Key Highlights
- Salesforce (CRM) stock climbed approximately 3.4% to reach $179.73 as concerns about artificial intelligence threatening traditional SaaS providers started diminishing among investors.
- The company’s Agentforce and Data Cloud platforms collectively deliver $2.9 billion in annual recurring revenue, with Agentforce specifically surging 169% from the previous year to hit $800 million.
- During the fourth quarter, Salesforce reported low double-digit revenue expansion while non-GAAP earnings per share surged 37% compared to the prior year.
- The stock currently trades at approximately 12.7x projected earnings — representing a 40% discount versus the software sector’s typical multiple — indicating significant pessimism is already reflected in the valuation.
- Analyst consensus stands at Moderate Buy, with a mean price target reaching $260.48, pointing to potential upside of roughly 45% from present trading levels.
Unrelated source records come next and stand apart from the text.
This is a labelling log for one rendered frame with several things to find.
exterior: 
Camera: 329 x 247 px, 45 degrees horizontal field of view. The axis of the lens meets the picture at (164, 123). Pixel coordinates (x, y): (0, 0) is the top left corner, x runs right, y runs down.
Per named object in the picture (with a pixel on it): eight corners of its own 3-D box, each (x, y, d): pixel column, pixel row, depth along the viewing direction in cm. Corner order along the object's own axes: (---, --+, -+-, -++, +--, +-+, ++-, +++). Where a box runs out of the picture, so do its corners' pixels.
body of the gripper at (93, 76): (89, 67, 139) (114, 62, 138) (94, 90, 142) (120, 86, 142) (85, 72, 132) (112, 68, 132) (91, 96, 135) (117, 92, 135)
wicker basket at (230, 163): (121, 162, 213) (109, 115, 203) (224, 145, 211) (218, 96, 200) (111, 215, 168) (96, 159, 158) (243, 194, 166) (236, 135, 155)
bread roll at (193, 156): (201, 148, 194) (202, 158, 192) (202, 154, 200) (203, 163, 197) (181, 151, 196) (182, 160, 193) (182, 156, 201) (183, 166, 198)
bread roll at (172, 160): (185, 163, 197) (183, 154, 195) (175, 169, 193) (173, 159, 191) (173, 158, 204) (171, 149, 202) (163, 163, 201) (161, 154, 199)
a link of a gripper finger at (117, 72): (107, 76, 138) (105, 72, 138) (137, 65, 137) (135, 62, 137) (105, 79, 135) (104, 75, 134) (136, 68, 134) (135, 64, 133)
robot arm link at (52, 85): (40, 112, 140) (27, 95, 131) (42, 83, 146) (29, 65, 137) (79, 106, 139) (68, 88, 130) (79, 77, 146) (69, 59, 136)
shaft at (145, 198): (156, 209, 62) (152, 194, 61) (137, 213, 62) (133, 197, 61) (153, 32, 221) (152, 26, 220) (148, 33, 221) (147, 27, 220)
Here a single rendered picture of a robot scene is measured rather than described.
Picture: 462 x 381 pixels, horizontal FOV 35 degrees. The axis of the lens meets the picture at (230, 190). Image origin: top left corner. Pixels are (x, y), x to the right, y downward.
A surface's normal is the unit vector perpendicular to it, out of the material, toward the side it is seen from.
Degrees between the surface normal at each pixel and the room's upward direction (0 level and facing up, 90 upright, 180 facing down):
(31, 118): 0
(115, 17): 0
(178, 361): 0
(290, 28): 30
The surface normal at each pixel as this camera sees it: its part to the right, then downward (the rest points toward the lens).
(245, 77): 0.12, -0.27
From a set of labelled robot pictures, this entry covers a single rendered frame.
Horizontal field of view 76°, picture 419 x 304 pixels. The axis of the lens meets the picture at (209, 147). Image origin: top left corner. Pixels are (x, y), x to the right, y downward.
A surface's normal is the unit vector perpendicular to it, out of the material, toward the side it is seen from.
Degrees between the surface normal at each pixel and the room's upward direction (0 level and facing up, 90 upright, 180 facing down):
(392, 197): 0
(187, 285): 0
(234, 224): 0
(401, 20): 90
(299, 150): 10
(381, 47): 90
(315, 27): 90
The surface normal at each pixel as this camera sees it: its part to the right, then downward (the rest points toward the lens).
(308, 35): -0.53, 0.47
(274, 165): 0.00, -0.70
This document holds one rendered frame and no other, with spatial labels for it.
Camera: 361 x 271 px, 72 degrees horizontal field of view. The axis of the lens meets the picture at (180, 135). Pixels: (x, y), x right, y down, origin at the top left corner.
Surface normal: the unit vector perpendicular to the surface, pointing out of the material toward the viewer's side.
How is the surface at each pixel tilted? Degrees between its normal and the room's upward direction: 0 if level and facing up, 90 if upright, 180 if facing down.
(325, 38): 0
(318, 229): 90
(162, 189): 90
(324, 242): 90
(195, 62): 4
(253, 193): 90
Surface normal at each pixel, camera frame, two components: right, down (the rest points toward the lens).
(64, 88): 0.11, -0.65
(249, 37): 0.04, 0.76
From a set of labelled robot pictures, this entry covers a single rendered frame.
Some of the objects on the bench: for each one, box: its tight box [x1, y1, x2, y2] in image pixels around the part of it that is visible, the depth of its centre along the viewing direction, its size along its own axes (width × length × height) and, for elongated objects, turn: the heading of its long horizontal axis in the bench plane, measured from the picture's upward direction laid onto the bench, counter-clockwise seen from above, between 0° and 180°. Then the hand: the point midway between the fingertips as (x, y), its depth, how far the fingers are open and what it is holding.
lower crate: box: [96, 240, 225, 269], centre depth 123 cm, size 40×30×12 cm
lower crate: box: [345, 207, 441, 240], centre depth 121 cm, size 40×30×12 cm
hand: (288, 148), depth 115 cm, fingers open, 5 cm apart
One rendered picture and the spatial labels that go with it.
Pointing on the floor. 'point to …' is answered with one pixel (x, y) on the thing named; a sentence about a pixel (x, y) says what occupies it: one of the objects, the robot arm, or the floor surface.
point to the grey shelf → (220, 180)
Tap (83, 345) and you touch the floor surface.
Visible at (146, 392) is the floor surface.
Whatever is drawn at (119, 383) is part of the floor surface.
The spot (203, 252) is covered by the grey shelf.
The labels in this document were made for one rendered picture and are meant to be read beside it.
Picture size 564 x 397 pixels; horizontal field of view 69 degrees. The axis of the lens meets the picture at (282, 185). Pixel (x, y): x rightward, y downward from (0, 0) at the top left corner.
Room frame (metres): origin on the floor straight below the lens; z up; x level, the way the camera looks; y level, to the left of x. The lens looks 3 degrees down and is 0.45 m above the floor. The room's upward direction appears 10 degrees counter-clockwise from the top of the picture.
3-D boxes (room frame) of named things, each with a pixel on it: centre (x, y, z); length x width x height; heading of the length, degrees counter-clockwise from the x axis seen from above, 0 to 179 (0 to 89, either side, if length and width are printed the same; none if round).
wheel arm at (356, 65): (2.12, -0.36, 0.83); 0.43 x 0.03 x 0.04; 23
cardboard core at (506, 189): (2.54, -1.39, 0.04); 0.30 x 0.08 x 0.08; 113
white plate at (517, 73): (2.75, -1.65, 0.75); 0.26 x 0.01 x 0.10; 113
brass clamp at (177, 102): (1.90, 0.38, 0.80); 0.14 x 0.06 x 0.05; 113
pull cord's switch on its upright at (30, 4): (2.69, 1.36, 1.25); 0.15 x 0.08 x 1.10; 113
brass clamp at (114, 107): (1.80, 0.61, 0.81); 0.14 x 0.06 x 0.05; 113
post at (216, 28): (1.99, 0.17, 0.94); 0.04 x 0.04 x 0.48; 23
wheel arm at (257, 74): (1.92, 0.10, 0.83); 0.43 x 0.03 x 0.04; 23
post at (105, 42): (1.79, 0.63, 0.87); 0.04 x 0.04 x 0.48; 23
Shares of Salesforce (CRM) finished Monday’s session with a 3.44% gain at $179.73 as investor perspectives on artificial intelligence risk within enterprise software began evolving. The shares have declined 29.1% since the start of the year and remain 37.6% beneath the 52-week peak of $288.06 established in May 2025.
The rally occurred as market observers started reconsidering whether artificial intelligence genuinely represents the existential threat to established SaaS providers that many had anticipated. This anxiety — frequently labeled the “SaaS Rout of 2026” — had suppressed sector valuations for several months.
The shifting sentiment received validation from industry competitors. Figma disclosed 46% revenue expansion with preliminary AI monetization demonstrating genuine momentum. ServiceNow unveiled a comprehensive AI collaboration with Experian. Both announcements supported the narrative that enterprise software firms are integrating AI capabilities into their offerings rather than facing displacement.
Salesforce had previously benefited from a boost three trading days earlier, advancing 4.2% as optimism surrounding the Trump-Xi summit in Beijing elevated technology sector sentiment broadly, with the S&P 500 momentarily surpassing 7,500. While that summit yielded limited concrete agreements, it influenced perceptions around trade relations.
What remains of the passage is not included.